If approved, vepdegestrant could provide a valuable new treatment option for patients with ER+/HER2- breast cancer who have progressed after receiving endocrine therapy.
The FDA has granted a fast track designation to vepdegestrant as a monotherapy for the treatment of adult patients with ER+/HER2- locally advanced or metastatic breast cancer that received prior treatment with endocrine-based therapy.1
Vepdegestrant is a novel oral PROteolysis Targeting Chimera (PROTAC) ER degrader that was designed to specifically target and degrade the ER protein for patients with ER+/HER2- breast cancer.
The ongoing phase 3 VERITAC-2 clinical trial is evaluating vepdegestrant as a monotherapy or fulvestrant in the second-line setting for this patient population. Additional trials are and will plan to monitor vepdegestrant to further assess its safety and antitumor activity among patients with ER+/HER2- locally advanced or metastatic breast cancer previously treated with endocrine-based therapy.
“The receipt of fast track designation reinforces the potential of vepdegestrant to provide an important new therapeutic option for people with ER+/HER2- breast cancer whose disease has progressed,” said Roger Dansey, MD, chief development officer, oncology, Pfizer, in a press release. “We are proud to continue our legacy of developing innovative treatment options for people impacted by metastatic breast cancer and look forward to working with the FDA as we advance our development program for vepdegestrant.
Jointly developed by Arvinas and Pfizer, vepdegestrant, the investigational, orally bioavailable PROTAC® protein degrader, has shown promise in preclinical studies by demonstrating up to 97% ER degradation in tumor cells. In multiple ER-driven xenograft models, the agent produced robust tumor shrinkage when given to patients as a single agent. Vepdegestrant also increased antitumor activity as a single agent and when given in combination with a CDK4/6 inhibitor vs fulvestrant.
Vepdegestrant as a monotherapy is being evaluated in the second-line setting in the ongoing phase 3 VERITAC-2 trial. In combination with palbociclib, vepdegestrant is also being studied in the first-line setting in the lead-in cohort of the phase 3 VERITAC-3 clinical trial. Vepdegestrant is being combined with abemaciclib, ribociclib, samuraciclib, everolimus, and with an investigational novel CDK4 inhibitor developed by Pfizer, PF-07220060, in other studies.
The phase 3, randomized, open-label, multicenter VERITAC-2 trial is evaluating vepdegestrant vs fulvestrant in patients with advanced breast cancer.2 Patients enrolled in the trial will be treated with vepdegestrant orally, once daily on a 28-day continuous dosing schedule or fulvestrant intramuscularly on days 1 and 15 of cycle 1, followed by day 1 of each cycle in a 28-day cycle.
Enrollment in the study is open to adult patients with loco-regional recurrent or metastatic breast disease not amenable to surgical resection or radiation therapy who have a confirmed diagnosis of ER+/HER2- breast cancer. For locoregional recurrent or metastatic disease, prior therapies must include 1 line of CDK4/6 inhibitor therapy in combination with endocrine therapy with only 1 line of CDK4/6 inhibitor allowed in any setting and ≤ 1 endocrine therapy in addition to CDK4/6 inhibitor with endocrine therapy.The most recent length of endocrine treatment must have been given for ≥6 months prior to disease progression.
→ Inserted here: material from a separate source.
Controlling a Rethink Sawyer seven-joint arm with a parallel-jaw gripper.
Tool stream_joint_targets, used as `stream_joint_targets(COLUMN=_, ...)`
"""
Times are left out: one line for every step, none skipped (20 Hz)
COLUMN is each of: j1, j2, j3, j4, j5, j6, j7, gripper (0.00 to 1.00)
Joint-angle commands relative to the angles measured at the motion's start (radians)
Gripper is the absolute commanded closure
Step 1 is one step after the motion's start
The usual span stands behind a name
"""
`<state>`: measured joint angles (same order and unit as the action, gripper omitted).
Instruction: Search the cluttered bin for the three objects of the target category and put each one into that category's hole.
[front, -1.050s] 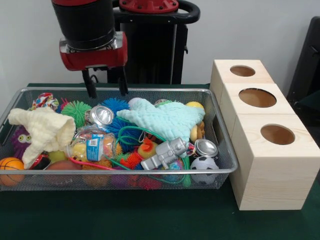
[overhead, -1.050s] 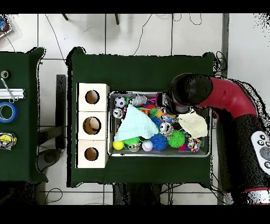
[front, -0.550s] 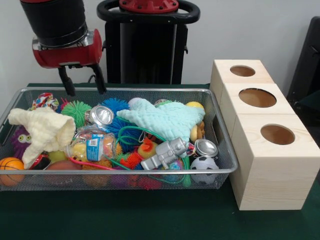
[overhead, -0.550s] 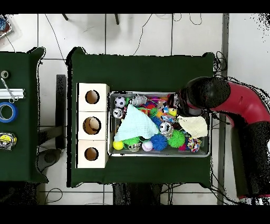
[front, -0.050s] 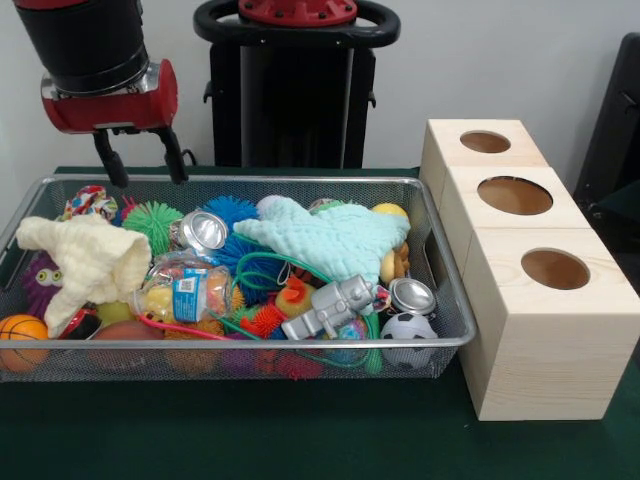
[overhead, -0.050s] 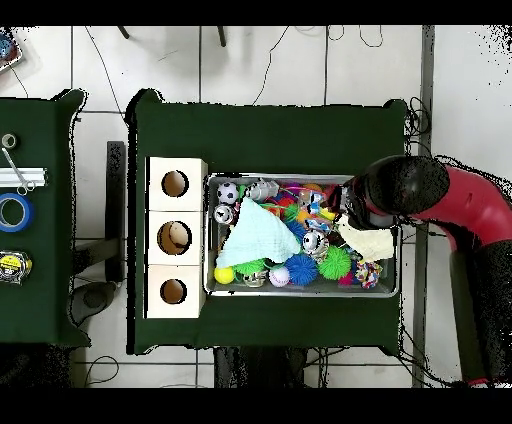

Further, patients must have radiological progression during or after the last line of therapy, have measurable disease evaluable per RECIST v.1.1 or non-measurable bone-only disease, an ECOG performance status 0 to 1, and be willing to provide blood and tumor tissue.
The primary end point of the study is progression-free survival with secondary end points of overall survival, objective response rate, clinical benefit rate, number of patients with treatment-emergent adverse events (AEs), serious AEs, electrocardiogram and laboratory abnormalities, QT interval, pharmacokinetics, health state utility and health status, disease-related quality-of-life (QOL), treatment-related QOL, clinical pain and its impact on functioning, and circulating DNA.
"We are focused on the persisting unmet needs of people with ER+/HER2- breast cancer and doing all that we can to expedite the development of vepdegestrant as a novel, oral ER-targeted potential therapy for this patient community,” said John Houston, PhD, Arvinas chairperson, chief executive officer, and president, in a press release.1 “We are pleased the FDA has granted fast track designation for vepdegestrant, and we continue to believe this investigational drug has the potential to harness the body’s own natural protein disposal system to selectively and efficiently degrade and remove disease-causing proteins."